**Work order**
The word "help" occurs in some lines of the data. Return each such line.

**Dataset excerpts**
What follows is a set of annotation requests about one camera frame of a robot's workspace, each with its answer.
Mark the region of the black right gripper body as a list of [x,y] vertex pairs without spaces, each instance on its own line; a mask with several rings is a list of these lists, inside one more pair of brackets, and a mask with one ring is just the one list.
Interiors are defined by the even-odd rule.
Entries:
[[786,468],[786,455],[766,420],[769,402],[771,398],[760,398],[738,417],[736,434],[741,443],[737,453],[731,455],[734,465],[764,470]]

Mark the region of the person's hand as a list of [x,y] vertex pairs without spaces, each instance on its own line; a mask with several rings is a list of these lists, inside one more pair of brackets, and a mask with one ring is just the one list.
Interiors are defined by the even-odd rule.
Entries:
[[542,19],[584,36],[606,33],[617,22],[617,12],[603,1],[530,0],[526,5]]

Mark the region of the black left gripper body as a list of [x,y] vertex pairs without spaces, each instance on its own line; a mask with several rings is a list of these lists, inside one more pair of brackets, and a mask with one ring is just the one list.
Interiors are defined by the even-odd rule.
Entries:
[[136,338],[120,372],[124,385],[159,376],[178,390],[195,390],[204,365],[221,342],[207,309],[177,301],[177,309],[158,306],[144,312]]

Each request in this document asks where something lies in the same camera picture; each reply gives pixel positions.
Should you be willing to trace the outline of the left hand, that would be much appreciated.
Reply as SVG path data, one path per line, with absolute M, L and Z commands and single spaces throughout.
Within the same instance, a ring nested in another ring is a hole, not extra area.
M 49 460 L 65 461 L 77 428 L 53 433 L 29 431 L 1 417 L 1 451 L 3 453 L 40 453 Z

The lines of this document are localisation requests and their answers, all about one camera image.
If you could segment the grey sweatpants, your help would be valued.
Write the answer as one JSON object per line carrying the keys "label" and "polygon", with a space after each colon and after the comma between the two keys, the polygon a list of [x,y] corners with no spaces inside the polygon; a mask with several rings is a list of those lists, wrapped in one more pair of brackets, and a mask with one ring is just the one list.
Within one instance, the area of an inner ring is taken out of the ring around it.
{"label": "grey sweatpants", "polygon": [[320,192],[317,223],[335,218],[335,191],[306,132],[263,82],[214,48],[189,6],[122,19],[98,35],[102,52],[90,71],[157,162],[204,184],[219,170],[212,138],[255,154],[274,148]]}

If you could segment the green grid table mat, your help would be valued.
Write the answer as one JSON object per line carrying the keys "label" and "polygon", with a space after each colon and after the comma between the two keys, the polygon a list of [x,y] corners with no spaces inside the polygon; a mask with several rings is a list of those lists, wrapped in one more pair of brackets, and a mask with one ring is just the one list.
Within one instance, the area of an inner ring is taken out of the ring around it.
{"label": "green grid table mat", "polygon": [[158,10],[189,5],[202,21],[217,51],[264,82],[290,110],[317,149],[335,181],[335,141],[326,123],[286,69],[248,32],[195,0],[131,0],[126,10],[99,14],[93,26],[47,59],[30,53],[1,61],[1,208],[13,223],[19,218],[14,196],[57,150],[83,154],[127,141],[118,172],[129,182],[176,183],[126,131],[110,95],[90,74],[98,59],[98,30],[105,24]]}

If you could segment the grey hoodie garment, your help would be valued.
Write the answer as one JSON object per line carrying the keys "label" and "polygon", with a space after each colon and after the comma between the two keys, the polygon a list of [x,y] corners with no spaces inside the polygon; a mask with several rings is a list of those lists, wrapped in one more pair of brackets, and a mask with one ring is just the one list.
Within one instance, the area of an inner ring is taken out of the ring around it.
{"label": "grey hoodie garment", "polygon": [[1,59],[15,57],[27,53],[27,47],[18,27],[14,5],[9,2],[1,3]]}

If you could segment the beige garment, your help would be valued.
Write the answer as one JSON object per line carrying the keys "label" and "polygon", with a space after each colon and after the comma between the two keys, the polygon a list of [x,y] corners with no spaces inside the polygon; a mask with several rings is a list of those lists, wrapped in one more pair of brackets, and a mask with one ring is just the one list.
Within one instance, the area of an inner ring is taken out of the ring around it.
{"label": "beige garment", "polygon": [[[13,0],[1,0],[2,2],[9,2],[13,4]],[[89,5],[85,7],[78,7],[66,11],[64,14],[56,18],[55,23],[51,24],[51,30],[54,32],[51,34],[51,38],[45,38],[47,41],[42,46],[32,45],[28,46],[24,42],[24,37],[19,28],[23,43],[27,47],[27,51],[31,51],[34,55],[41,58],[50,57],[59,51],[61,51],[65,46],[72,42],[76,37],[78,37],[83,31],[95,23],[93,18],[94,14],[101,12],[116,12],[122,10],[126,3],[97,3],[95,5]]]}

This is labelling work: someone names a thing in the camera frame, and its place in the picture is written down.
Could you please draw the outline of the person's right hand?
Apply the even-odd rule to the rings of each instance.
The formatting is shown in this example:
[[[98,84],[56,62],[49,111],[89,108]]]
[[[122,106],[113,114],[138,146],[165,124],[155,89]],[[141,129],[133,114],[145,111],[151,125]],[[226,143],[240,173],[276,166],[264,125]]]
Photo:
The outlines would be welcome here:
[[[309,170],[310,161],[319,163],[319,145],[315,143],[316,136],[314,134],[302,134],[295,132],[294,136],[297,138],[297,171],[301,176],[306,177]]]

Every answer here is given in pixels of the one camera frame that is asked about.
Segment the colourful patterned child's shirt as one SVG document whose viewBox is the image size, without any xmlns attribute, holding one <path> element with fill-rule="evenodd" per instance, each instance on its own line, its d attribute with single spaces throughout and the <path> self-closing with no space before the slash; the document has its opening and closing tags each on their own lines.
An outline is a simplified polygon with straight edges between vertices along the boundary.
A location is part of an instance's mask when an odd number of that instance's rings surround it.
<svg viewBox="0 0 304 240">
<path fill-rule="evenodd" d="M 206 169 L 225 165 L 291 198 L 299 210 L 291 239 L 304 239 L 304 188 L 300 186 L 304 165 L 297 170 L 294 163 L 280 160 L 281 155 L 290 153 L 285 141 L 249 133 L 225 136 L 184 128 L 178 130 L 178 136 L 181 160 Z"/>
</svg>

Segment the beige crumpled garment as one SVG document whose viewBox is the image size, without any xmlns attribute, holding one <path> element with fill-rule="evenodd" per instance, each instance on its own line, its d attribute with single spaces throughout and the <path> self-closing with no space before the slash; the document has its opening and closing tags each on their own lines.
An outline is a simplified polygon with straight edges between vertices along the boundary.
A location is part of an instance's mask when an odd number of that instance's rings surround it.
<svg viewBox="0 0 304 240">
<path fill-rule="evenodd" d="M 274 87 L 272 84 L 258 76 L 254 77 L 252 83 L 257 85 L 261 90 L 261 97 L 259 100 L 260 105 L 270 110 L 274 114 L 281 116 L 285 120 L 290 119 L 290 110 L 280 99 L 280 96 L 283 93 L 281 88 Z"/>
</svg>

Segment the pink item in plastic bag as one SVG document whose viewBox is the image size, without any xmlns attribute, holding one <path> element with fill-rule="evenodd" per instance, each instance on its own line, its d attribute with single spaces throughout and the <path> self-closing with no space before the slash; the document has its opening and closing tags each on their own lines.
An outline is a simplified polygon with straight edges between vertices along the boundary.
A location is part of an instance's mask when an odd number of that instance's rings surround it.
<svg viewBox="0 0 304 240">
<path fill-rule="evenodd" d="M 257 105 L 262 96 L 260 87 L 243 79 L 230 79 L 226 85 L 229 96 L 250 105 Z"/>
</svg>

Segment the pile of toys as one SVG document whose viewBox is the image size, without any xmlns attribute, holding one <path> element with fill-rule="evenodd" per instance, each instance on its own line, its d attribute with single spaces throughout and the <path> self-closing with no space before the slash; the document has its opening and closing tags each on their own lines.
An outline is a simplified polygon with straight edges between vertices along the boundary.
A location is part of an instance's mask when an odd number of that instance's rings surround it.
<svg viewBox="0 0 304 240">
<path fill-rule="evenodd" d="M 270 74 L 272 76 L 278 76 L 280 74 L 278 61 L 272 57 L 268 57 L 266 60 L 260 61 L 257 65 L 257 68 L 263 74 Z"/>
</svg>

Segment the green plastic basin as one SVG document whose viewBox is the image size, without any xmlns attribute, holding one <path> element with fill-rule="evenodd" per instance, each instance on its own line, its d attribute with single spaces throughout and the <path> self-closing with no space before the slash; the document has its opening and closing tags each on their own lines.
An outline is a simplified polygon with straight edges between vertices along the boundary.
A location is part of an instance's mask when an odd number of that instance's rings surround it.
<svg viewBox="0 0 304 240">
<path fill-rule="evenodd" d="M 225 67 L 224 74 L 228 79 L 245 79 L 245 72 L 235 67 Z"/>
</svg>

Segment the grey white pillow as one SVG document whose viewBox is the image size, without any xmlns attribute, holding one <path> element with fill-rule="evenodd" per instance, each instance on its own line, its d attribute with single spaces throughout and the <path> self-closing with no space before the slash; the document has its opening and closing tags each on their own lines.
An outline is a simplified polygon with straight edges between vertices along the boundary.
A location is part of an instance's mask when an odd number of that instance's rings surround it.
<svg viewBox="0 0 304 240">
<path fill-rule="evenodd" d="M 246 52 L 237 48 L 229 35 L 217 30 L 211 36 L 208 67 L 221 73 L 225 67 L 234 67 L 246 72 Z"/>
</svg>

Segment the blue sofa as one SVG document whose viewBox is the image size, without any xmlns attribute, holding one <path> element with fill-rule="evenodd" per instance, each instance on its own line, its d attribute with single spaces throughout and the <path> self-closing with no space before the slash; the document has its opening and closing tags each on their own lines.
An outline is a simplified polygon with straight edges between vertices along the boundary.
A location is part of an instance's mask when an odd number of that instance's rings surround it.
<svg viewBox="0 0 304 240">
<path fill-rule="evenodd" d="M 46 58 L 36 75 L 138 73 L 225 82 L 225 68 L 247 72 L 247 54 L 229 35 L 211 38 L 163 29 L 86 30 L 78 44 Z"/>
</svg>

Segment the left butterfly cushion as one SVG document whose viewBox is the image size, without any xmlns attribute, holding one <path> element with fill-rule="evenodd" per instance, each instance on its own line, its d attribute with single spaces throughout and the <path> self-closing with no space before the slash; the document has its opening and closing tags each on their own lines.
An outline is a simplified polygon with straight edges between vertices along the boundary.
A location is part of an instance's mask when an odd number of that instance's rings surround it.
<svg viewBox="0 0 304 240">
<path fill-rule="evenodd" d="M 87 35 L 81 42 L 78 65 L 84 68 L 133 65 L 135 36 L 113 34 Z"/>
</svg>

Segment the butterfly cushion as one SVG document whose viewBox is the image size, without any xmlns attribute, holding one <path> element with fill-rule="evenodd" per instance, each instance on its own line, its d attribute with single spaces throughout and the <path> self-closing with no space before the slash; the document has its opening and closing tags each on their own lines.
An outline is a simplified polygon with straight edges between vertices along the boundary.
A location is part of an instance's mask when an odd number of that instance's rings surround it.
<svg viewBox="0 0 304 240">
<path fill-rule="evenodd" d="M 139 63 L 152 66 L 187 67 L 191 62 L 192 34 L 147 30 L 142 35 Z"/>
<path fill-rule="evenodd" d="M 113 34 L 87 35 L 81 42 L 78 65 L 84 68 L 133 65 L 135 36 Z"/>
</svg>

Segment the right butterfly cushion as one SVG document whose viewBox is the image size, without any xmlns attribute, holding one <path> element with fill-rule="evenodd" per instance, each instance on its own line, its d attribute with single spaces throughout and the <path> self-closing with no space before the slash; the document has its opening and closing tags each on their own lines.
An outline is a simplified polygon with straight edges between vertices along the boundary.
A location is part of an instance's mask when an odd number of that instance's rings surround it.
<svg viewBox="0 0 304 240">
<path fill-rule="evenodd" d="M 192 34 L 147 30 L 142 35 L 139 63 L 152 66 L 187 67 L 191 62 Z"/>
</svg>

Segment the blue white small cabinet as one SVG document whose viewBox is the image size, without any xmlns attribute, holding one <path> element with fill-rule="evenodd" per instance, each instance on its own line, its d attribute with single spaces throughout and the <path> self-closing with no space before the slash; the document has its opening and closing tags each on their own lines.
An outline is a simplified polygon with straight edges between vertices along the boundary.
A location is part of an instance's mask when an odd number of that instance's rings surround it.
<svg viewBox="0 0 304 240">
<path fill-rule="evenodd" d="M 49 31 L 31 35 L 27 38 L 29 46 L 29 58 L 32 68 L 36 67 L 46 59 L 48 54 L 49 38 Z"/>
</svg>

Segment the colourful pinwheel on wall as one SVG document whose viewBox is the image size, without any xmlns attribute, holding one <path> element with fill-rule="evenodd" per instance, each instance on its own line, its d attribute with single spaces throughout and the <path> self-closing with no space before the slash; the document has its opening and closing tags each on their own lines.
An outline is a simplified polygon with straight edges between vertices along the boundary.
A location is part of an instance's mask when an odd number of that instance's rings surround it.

**Expected answer**
If you could segment the grey sweatpants, your help would be valued.
If you could segment the green grid table mat, your help would be valued.
If you could segment the grey hoodie garment, your help would be valued.
If you could segment the beige garment, your help would be valued.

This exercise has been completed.